The term “mono-alkylated aromatic compound” means an aromatic compound that has only one alkyl substituent. Non-limiting examples of mono-alkylated aromatic compounds are ethylbenzene, iso-propylbenzene (cumene) and sec-butylbenzene.
The term “poly-alkylated aromatic compound” as used herein means an aromatic compound that has more than one alkyl substituent. A non-limiting example of a poly-alkylated aromatic compound is poly-ethylbenzene, e.g., di-ethylbenzene, tri-ethylbenzene, and poly-isopropylbenzene, e.g., di-isopropylbenzene, and tri-isopropylbenzene.
The term “regenerated” when used in connection with the alkylation catalyst or the transalkylation catalyst herein means an at least partially deactivated catalyst that has been treated under controlled conditions of oxygen content and temperature to remove at least a portion of the coke deposited or to remove at least a portion of adsorbed catalyst poisons and thereby increase the catalytic activity of such material or catalyst.
The term “fresh” when used in connection with the molecular sieve, the guard bed material, the alkylation catalyst, or the transalkylation catalyst herein means the molecular sieve or such catalyst has not been used in a catalytic reaction after being manufactured.

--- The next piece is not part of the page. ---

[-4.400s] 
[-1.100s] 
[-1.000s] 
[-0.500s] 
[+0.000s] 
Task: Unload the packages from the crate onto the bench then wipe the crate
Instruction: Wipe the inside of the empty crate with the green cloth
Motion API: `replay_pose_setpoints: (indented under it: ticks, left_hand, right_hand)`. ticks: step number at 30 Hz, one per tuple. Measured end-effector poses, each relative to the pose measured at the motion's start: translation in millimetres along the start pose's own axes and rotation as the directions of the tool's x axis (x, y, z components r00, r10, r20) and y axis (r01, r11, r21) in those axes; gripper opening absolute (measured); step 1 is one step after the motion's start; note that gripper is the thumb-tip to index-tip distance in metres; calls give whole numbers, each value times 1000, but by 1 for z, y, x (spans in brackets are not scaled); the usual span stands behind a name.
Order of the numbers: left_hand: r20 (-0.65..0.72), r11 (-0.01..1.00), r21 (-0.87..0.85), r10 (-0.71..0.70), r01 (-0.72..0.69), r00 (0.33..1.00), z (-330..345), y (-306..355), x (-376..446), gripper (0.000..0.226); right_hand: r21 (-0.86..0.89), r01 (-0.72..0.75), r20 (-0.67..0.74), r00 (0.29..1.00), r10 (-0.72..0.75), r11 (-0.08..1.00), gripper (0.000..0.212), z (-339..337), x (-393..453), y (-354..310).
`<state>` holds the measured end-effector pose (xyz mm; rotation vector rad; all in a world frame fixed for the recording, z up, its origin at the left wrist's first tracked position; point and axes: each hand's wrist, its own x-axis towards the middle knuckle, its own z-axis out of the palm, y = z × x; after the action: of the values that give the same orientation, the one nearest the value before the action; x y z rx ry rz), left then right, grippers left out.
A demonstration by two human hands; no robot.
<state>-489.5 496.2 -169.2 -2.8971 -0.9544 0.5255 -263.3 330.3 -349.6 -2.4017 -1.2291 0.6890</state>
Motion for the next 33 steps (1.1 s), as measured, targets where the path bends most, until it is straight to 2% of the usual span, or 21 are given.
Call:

The term “impurities” as used herein includes, but is not limited to, compounds having at least one of the following elements: nitrogen, halogens, oxygen, sulfur, arsenic, selenium, tellurium, phosphorus, and Group 1 through Group 12 metals.
In one aspect, the invention is a process for producing a mono-alkylated aromatic compound, preferably, ethylbenzene or cumene, comprising one or more steps. In step (a) of the process, a transalkylation catalyst composition, described herein, is provided to a reaction zone. In step (b) of the process, a stream comprising poly-alkylated benzene and an alkylatable aromatic compound stream comprising benzene are provided to the reaction zone. The poly-alkylated benzene stream used to produce ethylbenzene comprises di-ethylbenzene. The poly-alkylated benzene stream used to produce cumene is di-isopropylbenzene. In step (c) of the process, the poly-alkylated benzene stream is contacted with the benzene stream in the presence of the aforementioned transalkylation catalyst composition under at least partial liquid phase transalkylation conditions to produce a transalkylation effluent stream comprising ethylbenzene or cumene.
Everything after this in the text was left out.